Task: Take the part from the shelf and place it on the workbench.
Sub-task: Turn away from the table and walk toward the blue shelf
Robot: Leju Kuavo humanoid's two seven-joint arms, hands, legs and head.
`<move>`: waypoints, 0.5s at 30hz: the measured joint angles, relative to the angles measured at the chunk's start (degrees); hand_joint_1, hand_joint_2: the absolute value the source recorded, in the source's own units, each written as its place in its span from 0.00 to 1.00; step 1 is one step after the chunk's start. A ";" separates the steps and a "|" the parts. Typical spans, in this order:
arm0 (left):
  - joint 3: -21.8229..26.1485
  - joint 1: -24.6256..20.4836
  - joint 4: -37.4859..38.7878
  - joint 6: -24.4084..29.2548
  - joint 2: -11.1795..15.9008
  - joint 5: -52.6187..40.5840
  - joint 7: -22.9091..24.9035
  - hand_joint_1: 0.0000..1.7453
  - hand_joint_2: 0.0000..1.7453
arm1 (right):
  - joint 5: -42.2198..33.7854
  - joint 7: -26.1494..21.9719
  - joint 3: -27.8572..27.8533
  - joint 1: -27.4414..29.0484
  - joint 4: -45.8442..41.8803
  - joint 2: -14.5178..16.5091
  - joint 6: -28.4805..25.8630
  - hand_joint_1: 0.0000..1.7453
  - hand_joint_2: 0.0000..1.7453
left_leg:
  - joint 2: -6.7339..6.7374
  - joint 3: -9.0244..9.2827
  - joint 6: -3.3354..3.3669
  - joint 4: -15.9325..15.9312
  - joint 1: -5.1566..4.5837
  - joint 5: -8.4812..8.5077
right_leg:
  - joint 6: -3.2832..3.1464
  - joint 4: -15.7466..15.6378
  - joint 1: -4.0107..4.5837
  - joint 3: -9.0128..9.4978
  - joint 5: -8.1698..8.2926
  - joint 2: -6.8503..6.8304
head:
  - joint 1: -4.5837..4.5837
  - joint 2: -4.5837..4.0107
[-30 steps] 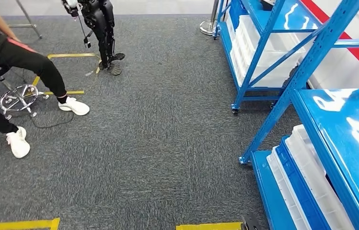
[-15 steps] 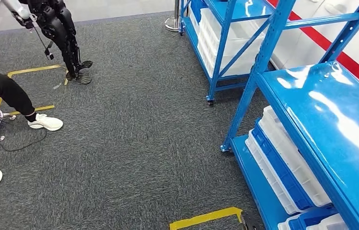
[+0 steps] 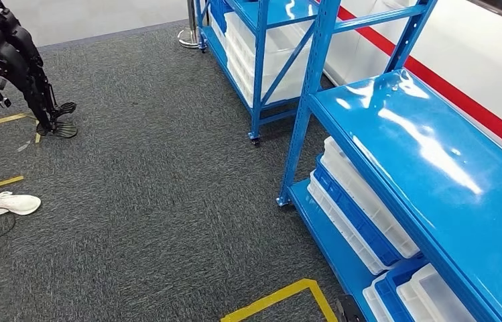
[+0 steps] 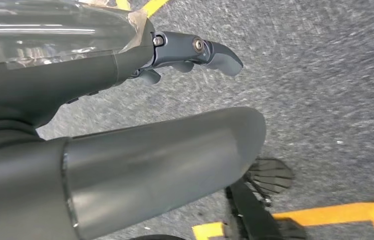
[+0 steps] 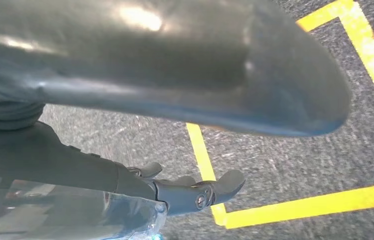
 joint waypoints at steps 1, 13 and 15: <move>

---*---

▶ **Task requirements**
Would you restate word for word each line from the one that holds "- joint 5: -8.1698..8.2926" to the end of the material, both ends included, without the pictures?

▶ **Solution for this problem**
  - joint 5: -8.1698..8.2926
  - joint 2: -6.8503..6.8304
head:
  - joint 1: -4.5837..4.5837
  - joint 2: -4.5837..4.0107
[-30 steps] 
[-15 steps] 
[+0 steps] 
[+0 steps] 
[+0 steps] 
 joint waypoints at steps 1, 13 and 15: <move>

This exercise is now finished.